▶ Work instructions
Output only the stretch of the listing that starts at the line containing "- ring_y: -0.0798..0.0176" and ends at the line containing "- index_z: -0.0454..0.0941", reproduced exactly with both ends.

▶ Available data

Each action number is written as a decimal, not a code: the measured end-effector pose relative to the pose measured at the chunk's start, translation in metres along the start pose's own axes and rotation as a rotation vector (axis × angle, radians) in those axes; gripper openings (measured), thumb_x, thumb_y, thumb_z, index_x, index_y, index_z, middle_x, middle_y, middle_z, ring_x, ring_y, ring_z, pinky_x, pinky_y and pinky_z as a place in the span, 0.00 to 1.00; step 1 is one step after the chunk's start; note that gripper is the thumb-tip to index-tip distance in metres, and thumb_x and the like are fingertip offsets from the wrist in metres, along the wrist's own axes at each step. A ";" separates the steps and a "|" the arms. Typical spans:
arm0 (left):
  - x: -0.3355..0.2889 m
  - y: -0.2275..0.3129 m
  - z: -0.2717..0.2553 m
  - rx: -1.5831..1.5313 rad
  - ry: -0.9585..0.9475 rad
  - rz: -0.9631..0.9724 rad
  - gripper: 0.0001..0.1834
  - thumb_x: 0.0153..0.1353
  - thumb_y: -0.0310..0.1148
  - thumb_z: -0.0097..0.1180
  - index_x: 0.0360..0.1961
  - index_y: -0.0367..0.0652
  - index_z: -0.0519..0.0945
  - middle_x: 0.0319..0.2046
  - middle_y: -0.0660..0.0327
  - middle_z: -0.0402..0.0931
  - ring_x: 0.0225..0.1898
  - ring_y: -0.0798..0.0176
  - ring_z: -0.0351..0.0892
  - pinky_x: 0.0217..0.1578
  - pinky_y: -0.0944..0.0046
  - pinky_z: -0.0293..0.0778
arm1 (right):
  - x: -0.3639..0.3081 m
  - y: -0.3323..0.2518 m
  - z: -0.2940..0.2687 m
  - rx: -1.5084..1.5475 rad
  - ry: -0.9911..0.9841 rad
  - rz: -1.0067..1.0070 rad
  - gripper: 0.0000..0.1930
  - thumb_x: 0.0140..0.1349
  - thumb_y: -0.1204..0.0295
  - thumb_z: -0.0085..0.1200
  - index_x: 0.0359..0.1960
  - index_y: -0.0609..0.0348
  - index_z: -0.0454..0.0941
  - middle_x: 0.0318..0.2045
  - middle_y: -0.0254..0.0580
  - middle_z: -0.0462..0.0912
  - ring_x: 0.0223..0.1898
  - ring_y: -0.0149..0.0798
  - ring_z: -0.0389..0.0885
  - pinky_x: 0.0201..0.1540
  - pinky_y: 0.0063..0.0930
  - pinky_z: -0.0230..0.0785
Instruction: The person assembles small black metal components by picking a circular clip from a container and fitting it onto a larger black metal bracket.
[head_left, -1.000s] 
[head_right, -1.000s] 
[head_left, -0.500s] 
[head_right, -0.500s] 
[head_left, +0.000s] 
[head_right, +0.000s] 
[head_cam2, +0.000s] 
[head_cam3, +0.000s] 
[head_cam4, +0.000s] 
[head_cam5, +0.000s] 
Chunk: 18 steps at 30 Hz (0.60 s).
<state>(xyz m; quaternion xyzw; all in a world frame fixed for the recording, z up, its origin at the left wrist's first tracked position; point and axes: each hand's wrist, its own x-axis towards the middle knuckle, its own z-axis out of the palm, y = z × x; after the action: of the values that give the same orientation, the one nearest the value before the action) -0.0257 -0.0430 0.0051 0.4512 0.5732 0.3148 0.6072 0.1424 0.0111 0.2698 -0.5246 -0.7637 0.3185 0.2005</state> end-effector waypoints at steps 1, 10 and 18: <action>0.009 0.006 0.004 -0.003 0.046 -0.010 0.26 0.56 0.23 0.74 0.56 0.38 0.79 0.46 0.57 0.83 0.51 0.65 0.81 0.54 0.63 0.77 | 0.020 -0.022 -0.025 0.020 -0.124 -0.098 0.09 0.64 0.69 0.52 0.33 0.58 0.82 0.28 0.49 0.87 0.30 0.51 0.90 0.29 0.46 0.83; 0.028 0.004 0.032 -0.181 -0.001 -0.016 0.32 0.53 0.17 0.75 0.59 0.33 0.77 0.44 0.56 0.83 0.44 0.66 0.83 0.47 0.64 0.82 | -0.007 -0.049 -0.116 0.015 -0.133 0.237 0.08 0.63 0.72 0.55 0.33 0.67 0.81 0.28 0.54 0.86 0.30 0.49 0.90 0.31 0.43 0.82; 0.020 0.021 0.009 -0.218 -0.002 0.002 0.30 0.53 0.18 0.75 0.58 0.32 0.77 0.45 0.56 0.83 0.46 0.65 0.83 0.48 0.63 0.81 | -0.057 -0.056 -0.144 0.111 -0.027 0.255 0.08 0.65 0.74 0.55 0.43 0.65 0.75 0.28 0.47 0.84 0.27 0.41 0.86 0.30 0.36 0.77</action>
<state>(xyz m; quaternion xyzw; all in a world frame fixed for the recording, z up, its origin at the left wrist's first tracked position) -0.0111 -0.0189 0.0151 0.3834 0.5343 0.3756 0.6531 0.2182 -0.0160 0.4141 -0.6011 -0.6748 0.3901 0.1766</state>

▶ Exercise result
  - ring_y: -0.0798..0.0176
  - ring_z: -0.0351..0.0892
  - pinky_x: 0.0217..0.1578
  - pinky_y: -0.0944..0.0046
  - pinky_z: -0.0293..0.0778
arm1 (right):
  - x: -0.3639..0.3081 m
  - y: -0.3323..0.2518 m
  - z: -0.2940..0.2687 m
  - rx: -1.5084..1.5475 rad
  - ry: -0.9911..0.9841 rad
  - rz: -1.0067..1.0070 rad
  - gripper: 0.0000..0.1930
  - thumb_x: 0.0140..0.1349
  - thumb_y: -0.1204..0.0295
  - thumb_z: -0.0085..0.1200
  - index_x: 0.0359..0.1960
  - index_y: -0.0609..0.0348
  - index_z: -0.0454..0.0941

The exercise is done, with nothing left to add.